[What the exercise asks] Transcribe the whole listing exactly; the images stay out.

[Data block]
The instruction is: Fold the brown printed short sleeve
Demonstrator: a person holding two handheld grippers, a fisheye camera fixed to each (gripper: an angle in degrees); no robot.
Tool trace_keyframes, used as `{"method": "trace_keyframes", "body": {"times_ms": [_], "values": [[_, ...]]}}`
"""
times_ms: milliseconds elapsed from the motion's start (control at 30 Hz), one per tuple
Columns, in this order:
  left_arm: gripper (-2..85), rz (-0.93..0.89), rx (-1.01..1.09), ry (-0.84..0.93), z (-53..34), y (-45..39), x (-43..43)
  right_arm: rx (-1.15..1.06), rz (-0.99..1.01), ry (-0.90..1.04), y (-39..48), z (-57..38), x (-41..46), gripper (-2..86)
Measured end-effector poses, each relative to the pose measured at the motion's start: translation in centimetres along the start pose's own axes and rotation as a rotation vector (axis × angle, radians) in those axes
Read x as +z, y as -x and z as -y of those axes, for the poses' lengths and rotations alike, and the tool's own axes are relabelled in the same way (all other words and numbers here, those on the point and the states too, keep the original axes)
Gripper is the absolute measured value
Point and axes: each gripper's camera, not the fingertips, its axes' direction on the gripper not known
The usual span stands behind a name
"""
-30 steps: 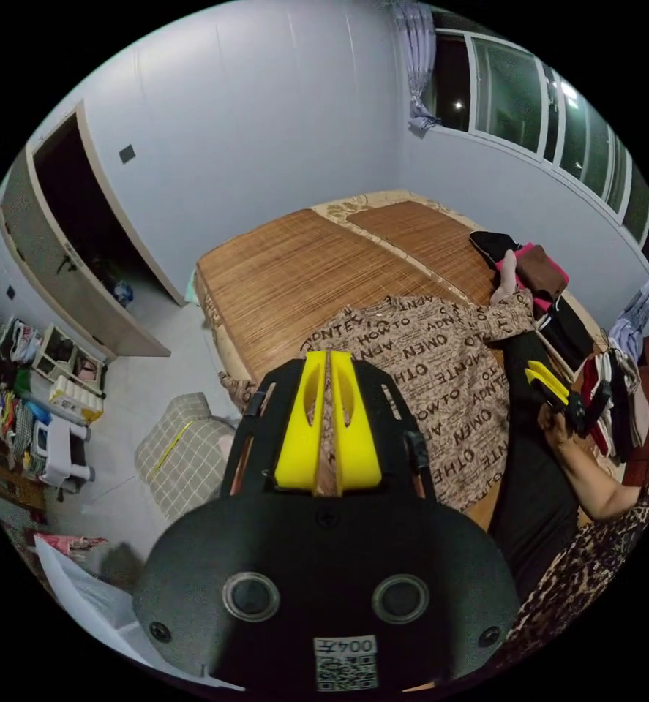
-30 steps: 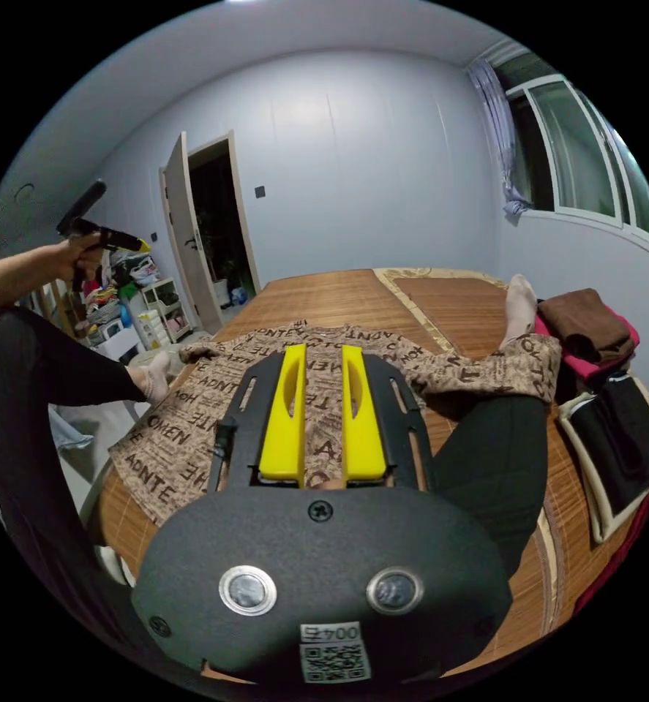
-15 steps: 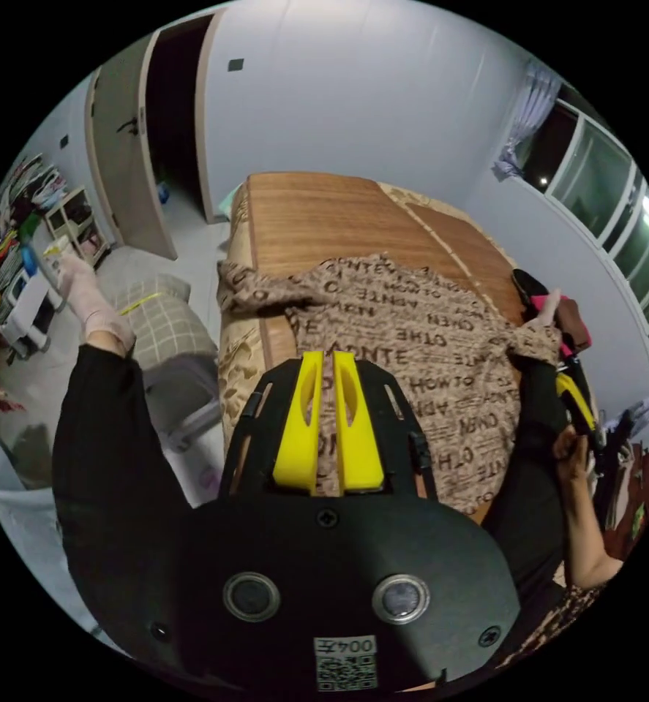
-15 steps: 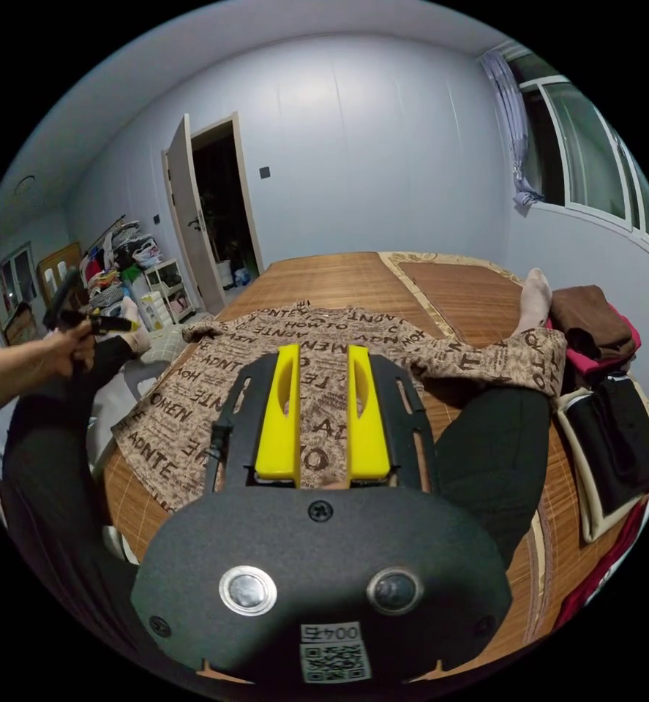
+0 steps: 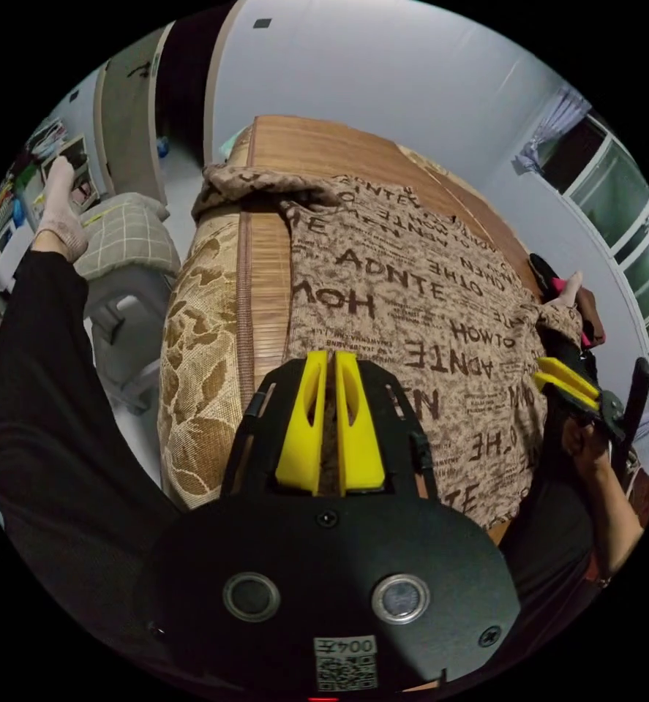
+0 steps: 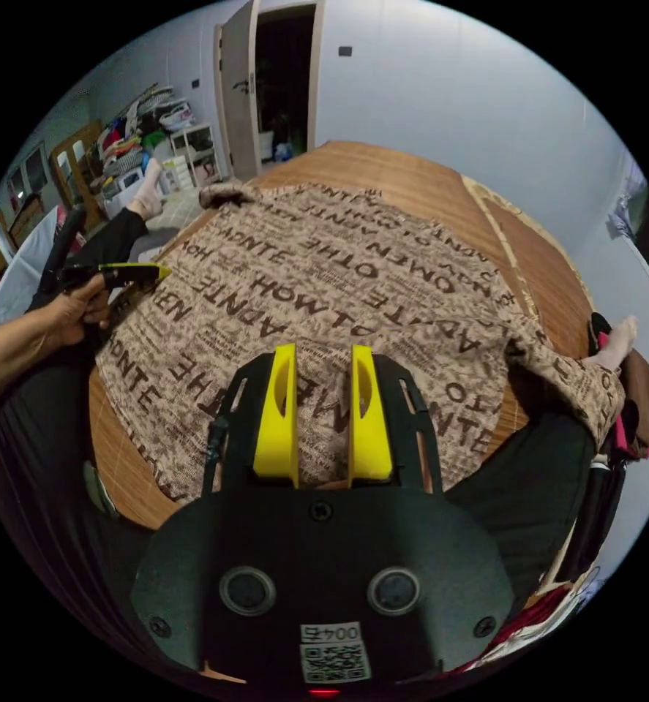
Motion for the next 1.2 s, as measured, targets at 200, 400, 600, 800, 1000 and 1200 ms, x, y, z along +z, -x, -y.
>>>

[Solved problem]
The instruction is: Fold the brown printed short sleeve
Demonstrator: a person holding two handheld grippers, a fisheye camera fixed to each (gripper: an angle in degrees); no robot.
Tool trace_keyframes, used as `{"method": "trace_keyframes", "body": {"times_ms": [_], "values": [[_, ...]]}}`
"""
times_ms: milliseconds elapsed from the motion's start (control at 30 Hz), one per tuple
Columns, in this order:
  left_arm: gripper (-2..85), rz (-0.93..0.89), rx (-1.01..1.09), ry (-0.84..0.93), z (-53..34), y (-45..39), x (-43..43)
  right_arm: rx (-1.15..1.06), rz (-0.99..1.01), ry (-0.90..1.04), y (-39..48), z (-57..38), x (-41..46), gripper (-2..86)
Measured end-effector poses, each relative to the pose measured at the motion's start: translation in centimetres along the start pose's own axes and rotation as a rotation vector (axis × angle, radians) in those axes
Read x as +z, y as -x and z as -y of those axes, for the poses' lengths and rotations alike, and the tool's own axes are relabelled in the same way (all other words and numbers here, those on the point and the states too, keep the original axes)
Gripper is the absolute measured value
Point and axes: each gripper's camera, not the fingertips, its axes' direction on the gripper not known
The usual span stands behind a name
"""
-30 steps: 
-30 steps: 
-15 steps: 
-15 steps: 
+0 steps: 
+0 steps: 
Motion for the next 1.2 s, as measured, targets at 200, 400, 600, 800, 1000 and 1200 ms, x, y, z along +z, -x, -y.
>>>

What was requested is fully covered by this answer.